**ABOUT THIS TASK:**
Copy each line of the data exactly. Leave nothing out.

**MATERIAL PROVIDED:**
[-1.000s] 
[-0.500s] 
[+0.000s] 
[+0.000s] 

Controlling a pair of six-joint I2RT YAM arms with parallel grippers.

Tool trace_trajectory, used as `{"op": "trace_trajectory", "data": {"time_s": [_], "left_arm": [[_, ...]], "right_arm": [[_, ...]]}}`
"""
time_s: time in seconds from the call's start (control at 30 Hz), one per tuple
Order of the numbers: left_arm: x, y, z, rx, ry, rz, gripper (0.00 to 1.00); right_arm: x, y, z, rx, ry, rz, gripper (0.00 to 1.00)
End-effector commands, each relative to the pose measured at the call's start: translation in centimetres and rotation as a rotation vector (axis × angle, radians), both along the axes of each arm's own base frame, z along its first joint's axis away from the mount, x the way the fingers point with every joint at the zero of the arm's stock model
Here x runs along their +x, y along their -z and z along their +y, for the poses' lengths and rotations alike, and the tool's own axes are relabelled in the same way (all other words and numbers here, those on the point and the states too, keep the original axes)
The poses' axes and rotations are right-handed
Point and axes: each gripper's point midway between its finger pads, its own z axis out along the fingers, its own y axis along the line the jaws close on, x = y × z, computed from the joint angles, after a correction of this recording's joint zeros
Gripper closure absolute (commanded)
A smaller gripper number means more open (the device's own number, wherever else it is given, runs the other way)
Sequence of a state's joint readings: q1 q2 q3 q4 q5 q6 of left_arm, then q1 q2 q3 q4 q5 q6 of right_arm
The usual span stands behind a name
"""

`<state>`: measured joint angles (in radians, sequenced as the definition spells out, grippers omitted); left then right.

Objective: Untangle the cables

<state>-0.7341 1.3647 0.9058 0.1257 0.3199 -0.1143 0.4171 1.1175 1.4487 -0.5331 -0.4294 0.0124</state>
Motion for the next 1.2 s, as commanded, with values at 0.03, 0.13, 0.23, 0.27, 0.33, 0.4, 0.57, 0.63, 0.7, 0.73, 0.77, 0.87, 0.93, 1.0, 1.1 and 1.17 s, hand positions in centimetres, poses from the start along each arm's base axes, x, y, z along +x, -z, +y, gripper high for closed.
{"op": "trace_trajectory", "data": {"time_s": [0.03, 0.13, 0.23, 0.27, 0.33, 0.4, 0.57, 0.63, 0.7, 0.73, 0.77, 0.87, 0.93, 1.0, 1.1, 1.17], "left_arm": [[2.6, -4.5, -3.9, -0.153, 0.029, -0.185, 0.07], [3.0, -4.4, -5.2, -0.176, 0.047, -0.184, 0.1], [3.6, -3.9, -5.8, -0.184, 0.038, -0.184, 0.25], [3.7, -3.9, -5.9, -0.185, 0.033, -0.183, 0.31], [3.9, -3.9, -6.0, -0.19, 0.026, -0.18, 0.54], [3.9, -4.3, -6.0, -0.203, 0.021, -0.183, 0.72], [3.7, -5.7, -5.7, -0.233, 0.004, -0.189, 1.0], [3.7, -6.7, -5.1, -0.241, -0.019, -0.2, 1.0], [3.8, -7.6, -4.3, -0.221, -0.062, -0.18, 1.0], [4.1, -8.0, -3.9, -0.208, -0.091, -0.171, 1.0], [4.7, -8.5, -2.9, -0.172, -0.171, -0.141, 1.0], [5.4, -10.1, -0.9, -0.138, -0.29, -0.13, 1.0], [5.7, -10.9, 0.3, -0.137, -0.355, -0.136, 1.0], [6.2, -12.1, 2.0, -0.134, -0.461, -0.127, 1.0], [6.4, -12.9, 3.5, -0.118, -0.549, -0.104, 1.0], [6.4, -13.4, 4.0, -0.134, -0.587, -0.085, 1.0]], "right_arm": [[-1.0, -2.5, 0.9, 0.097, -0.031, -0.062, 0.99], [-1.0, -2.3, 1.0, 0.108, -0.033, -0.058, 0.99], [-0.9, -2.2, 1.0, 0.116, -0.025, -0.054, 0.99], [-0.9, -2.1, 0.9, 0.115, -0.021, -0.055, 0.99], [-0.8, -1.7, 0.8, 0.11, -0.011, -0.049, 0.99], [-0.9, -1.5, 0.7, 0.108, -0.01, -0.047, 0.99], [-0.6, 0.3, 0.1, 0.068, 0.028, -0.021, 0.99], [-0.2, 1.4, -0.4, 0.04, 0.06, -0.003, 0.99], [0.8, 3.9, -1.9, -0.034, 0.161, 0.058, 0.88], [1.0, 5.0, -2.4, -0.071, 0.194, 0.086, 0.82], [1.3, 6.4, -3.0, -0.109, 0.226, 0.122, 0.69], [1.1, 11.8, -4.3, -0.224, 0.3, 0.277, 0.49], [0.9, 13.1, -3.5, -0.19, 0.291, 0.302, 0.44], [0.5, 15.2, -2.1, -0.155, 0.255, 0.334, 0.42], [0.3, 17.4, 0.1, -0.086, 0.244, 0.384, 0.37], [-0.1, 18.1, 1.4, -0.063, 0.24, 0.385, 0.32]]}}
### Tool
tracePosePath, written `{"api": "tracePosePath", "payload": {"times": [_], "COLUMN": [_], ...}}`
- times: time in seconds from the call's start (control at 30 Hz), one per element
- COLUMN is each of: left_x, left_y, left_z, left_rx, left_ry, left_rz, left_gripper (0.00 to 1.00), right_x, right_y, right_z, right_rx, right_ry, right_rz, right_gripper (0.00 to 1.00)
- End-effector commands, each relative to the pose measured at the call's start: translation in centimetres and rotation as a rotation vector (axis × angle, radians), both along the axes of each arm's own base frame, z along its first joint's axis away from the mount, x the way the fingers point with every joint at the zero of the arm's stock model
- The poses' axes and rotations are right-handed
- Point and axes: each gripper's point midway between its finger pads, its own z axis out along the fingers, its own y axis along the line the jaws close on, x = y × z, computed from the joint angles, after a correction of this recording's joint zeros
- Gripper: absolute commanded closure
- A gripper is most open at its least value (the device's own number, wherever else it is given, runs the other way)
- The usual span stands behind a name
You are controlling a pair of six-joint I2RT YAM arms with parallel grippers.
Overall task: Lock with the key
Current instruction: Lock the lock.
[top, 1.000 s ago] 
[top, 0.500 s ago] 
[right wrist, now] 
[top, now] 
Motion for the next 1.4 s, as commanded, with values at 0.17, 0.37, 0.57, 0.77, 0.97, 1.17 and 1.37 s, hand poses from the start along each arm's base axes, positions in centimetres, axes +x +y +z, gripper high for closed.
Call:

**EXPECTED ANSWER:**
[-1.000s] 
[-0.500s] 
[+0.000s] 
[+0.000s] 

Controlling a pair of six-joint I2RT YAM arms with parallel grippers.

Tool trace_trajectory, used as `{"op": "trace_trajectory", "data": {"time_s": [_], "left_arm": [[_, ...]], "right_arm": [[_, ...]]}}`
"""
time_s: time in seconds from the call's start (control at 30 Hz), one per tuple
Order of the numbers: left_arm: x, y, z, rx, ry, rz, gripper (0.00 to 1.00); right_arm: x, y, z, rx, ry, rz, gripper (0.00 to 1.00)
End-effector commands, each relative to the pose measured at the call's start: translation in centimetres and rotation as a rotation vector (axis × angle, radians), both along the axes of each arm's own base frame, z along its first joint's axis away from the mount, x the way the fingers point with every joint at the zero of the arm's stock model
Here x runs along their +x, y along their -z and z along their +y, for the poses' lengths and rotations alike, and the tool's own axes are relabelled in the same way (all other words and numbers here, those on the point and the states too, keep the original axes)
The poses' axes and rotations are right-handed
Point and axes: each gripper's point midway between its finger pads, its own z axis out along the fingers, its own y axis along the line the jaws close on, x = y × z, computed from the joint angles, after a correction of this recording's joint zeros
Gripper closure absolute (commanded)
A smaller gripper number means more open (the device's own number, wherever else it is given, runs the other way)
Sequence of a state's joint readings: q1 q2 q3 q4 q5 q6 of left_arm, then q1 q2 q3 q4 q5 q6 of right_arm
The usual span stands behind a name
"""

`<state>`: measured joint angles (in radians, sequenced as the definition spells out, grippers omitted); left then right.

Objective: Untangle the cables

<state>-0.7341 1.3647 0.9058 0.1257 0.3199 -0.1143 0.4171 1.1175 1.4487 -0.5331 -0.4294 0.0124</state>
Motion for the next 1.2 s, as commanded, with values at 0.03, 0.13, 0.23, 0.27, 0.33, 0.4, 0.57, 0.63, 0.7, 0.73, 0.77, 0.87, 0.93, 1.0, 1.1 and 1.17 s, hand positions in centimetres, poses from the start along each arm's base axes, x, y, z along +x, -z, +y, gripper high for closed.
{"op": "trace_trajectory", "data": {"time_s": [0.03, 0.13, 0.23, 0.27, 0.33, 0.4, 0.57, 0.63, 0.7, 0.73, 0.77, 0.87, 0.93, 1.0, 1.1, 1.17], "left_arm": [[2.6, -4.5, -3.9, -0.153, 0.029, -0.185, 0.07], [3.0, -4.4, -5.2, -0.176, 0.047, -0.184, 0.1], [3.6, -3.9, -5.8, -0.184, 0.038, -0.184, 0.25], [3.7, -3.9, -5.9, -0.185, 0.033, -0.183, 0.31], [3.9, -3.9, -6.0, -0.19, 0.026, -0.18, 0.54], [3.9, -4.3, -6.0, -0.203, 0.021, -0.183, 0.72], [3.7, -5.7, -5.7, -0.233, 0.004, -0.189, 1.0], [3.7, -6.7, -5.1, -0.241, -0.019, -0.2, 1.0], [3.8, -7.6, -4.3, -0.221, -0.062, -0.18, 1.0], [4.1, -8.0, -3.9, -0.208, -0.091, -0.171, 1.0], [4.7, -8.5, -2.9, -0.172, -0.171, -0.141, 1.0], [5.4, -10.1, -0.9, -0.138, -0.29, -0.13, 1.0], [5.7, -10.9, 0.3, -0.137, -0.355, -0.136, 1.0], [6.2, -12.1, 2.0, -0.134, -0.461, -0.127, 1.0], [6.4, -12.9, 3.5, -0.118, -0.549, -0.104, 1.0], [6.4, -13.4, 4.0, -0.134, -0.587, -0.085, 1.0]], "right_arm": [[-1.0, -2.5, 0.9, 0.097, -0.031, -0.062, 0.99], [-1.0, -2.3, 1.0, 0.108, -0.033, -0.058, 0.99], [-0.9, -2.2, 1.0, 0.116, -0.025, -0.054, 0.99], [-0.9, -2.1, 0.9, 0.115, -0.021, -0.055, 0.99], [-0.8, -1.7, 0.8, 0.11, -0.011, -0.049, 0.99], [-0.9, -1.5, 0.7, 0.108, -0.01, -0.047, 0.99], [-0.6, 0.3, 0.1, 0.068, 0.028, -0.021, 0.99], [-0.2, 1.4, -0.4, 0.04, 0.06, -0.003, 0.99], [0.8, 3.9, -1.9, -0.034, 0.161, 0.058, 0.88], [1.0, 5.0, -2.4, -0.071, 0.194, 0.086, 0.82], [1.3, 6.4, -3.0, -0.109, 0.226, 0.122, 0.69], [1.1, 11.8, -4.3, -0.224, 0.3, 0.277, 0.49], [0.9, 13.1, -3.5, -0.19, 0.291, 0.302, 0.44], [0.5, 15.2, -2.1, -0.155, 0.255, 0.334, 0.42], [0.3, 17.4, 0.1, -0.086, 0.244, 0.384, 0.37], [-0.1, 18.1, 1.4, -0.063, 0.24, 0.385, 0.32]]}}
### Tool
tracePosePath, written `{"api": "tracePosePath", "payload": {"times": [_], "COLUMN": [_], ...}}`
- times: time in seconds from the call's start (control at 30 Hz), one per element
- COLUMN is each of: left_x, left_y, left_z, left_rx, left_ry, left_rz, left_gripper (0.00 to 1.00), right_x, right_y, right_z, right_rx, right_ry, right_rz, right_gripper (0.00 to 1.00)
- End-effector commands, each relative to the pose measured at the call's start: translation in centimetres and rotation as a rotation vector (axis × angle, radians), both along the axes of each arm's own base frame, z along its first joint's axis away from the mount, x the way the fingers point with every joint at the zero of the arm's stock model
- The poses' axes and rotations are right-handed
- Point and axes: each gripper's point midway between its finger pads, its own z axis out along the fingers, its own y axis along the line the jaws close on, x = y × z, computed from the joint angles, after a correction of this recording's joint zeros
- Gripper: absolute commanded closure
- A gripper is most open at its least value (the device's own number, wherever else it is given, runs the other way)
- The usual span stands behind a name
You are controlling a pair of six-joint I2RT YAM arms with parallel grippers.
Overall task: Lock with the key
Current instruction: Lock the lock.
[top, 1.000 s ago] 
[top, 0.500 s ago] 
[right wrist, now] 
[top, now] 
Motion for the next 1.4 s, as commanded, with values at 0.17, 0.37, 0.57, 0.77, 0.97, 1.17 and 1.37 s, hand poses from the start along each arm's base axes, positions in centimetres, axes +x +y +z, gripper high for closed.
Call:

No additional lines are needed for this answer.